Stored data
--

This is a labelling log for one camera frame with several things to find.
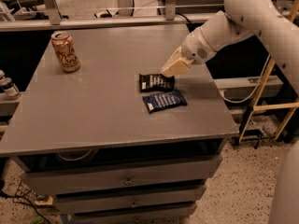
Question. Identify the top grey drawer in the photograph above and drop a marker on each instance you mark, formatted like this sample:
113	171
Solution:
122	176

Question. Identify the middle grey drawer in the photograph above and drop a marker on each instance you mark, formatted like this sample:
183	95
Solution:
114	199

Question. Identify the blue rxbar blueberry wrapper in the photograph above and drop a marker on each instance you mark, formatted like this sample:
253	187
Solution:
164	100

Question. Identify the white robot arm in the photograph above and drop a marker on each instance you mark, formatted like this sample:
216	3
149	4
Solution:
239	20

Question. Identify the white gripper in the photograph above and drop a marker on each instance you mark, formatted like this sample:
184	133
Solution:
194	47

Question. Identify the grey drawer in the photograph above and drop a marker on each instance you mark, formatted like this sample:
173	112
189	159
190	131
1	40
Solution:
122	176
114	199
137	214

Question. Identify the orange soda can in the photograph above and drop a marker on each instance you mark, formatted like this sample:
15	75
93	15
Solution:
62	43

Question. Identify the black rxbar chocolate wrapper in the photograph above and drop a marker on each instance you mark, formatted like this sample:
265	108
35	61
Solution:
155	82

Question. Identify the grey drawer cabinet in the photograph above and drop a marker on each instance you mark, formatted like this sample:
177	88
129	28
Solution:
97	117

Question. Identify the metal railing bar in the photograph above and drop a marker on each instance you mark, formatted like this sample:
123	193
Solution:
19	26

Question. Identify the bottom grey drawer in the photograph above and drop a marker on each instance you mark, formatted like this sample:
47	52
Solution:
137	214

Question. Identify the small dark bottle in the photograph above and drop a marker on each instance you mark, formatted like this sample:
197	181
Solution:
8	86

--

Exercise description
Go through the material and copy each line that contains "photograph".

The answer
Question. Identify the top grey drawer in the photograph above and drop a marker on each instance you mark, formatted like this sample:
Question. Identify the middle grey drawer in the photograph above and drop a marker on each instance you mark, formatted like this sample:
Question. Identify the blue rxbar blueberry wrapper in the photograph above and drop a marker on each instance you mark, formatted like this sample:
Question. Identify the white robot arm in the photograph above and drop a marker on each instance you mark, formatted like this sample:
Question. Identify the white gripper in the photograph above and drop a marker on each instance you mark, formatted like this sample:
Question. Identify the grey drawer in the photograph above and drop a marker on each instance you mark, formatted like this sample:
Question. Identify the orange soda can in the photograph above and drop a marker on each instance you mark, formatted like this sample:
Question. Identify the black rxbar chocolate wrapper in the photograph above and drop a marker on each instance you mark, formatted like this sample:
Question. Identify the grey drawer cabinet in the photograph above and drop a marker on each instance you mark, formatted like this sample:
Question. Identify the metal railing bar in the photograph above and drop a marker on each instance you mark, formatted like this sample:
Question. Identify the bottom grey drawer in the photograph above and drop a marker on each instance you mark, formatted like this sample:
Question. Identify the small dark bottle in the photograph above and drop a marker on each instance you mark, formatted like this sample:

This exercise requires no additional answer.